Saturday, 22 October 2011

Google Puts A Price On Privacy


Earlier this week, Google made a significant changepurportedly to better protect the search privacy of users. In reality, it specifically — and deliberately — left a gaping hole open to benefit its bottom line. If you pay-to-play, Google will share its search data with you.
Google’s a big company that goes after revenue in a variety of ways some critics feel put users second. However, I’m struggling to think of other examples where Google has acted in such a crass, it’s all-about-the-revenue manner as it has this week. The best comparison I can think of is when Google decided to allow Chinese censorship. Yes, this is in the same league.
It’s in that league because Google is a company that prides itself by doing right by the user. Yet in this case, it seems perfectly happy to sell out privacy, if you’re an advertiser. That’s assuming you believe that Caller ID-like information that’s being blocked (except for advertisers) is a privacy issue.
Google doesn’t, as best I can tell. Instead, the blocking is a pesky side effect to a real privacy enhancement Google made, a side effect Google doesn’t seem to want to cure for anyone but advertisers.
If it had taken a more thoughtful approach, ironically, Google could have pushed many sites across the web to become more secure themselves. It missed that opportunity.
I’ll cover all of this below, in detail. It’s a long article. If you prefer a short summary, skip to the last two sections, “Why Not Get Everyone To Be Secure” and “Moving Forward.”

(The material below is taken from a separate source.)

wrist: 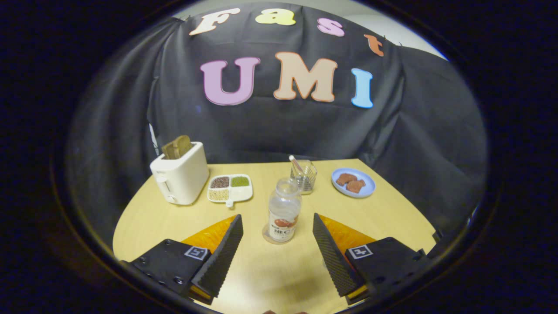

Default Encrypted Search Begins

Let’s talk particulars. On Tuesday, Google announced that by default, it would encrypt the search sessions of anyone signed in to Google.com. This means that when someone searches, no one can see the results that Google is sending back to them.
That’s good. Just as you might want your Gmail account encrypted, so that no one can see what you’re emailing, so you also may want the search results that Google is communicated back to you to be kept private.
That’s especially so because those search results are getting more personalized and potentially could be hacked. The EFF, in its post about Google’s change, pointed to two papers (here and here) about this.

Encryption Can Break Caller ID

There’s a side effect to encryption that involves what are called “referrers.” When someone clicks on a link from one web site that leads to another, most browsers pass along referrer data, which is sort of like a Caller ID for the internet. The destination web site can see where the person came from.
When someone comes from an encrypted site, this referrer information isn’t passed on unless they are going to another encrypted site. That means when Google moved to encrypted search, it was blocking this Caller ID on its end for virtually all the sites that it lists, since most of them don’t run encrypted or “secure” servers themselves.
This is a crucial point. Encryption — providing a secure web site — doesn’t block referrers if someone goes from one secure web site to another. Consider it like this:
  • Unsecure >>> passes referrer to >>> Unsecure
  • Secure >>> passes referrer to >>> Secure
  • Secure /// does NOT pass referrer to /// Unsecure

Google’s Referrer Problem

If everyone on the web ran secure servers, aside from the web being a more secure place in the way that Google itself wants it to be, the referrer hypocrisy that Google committed this week wouldn’t be an issue.
The vast majority of sites don’t run secure servers, of course. Tha posed a problem for Google. Referrers from search engines are unique. Since as long as we’ve had search engines — over 15 years — those links people click on from search engine results have contained the search terms people have used.
For publishers, this has made search marketing incredibly powerful. They are able to tell exactly what terms were used when someone found their web site, at a search engine like Yahoo, Bing or Google
Moving to secure searching meant that Google was suddenly, dramatically, no longer going to send this information to publishers, because as I’ve covered, virtually none of those publishers were running secure servers. As a result, Google almost certain realized there was going to be backlash.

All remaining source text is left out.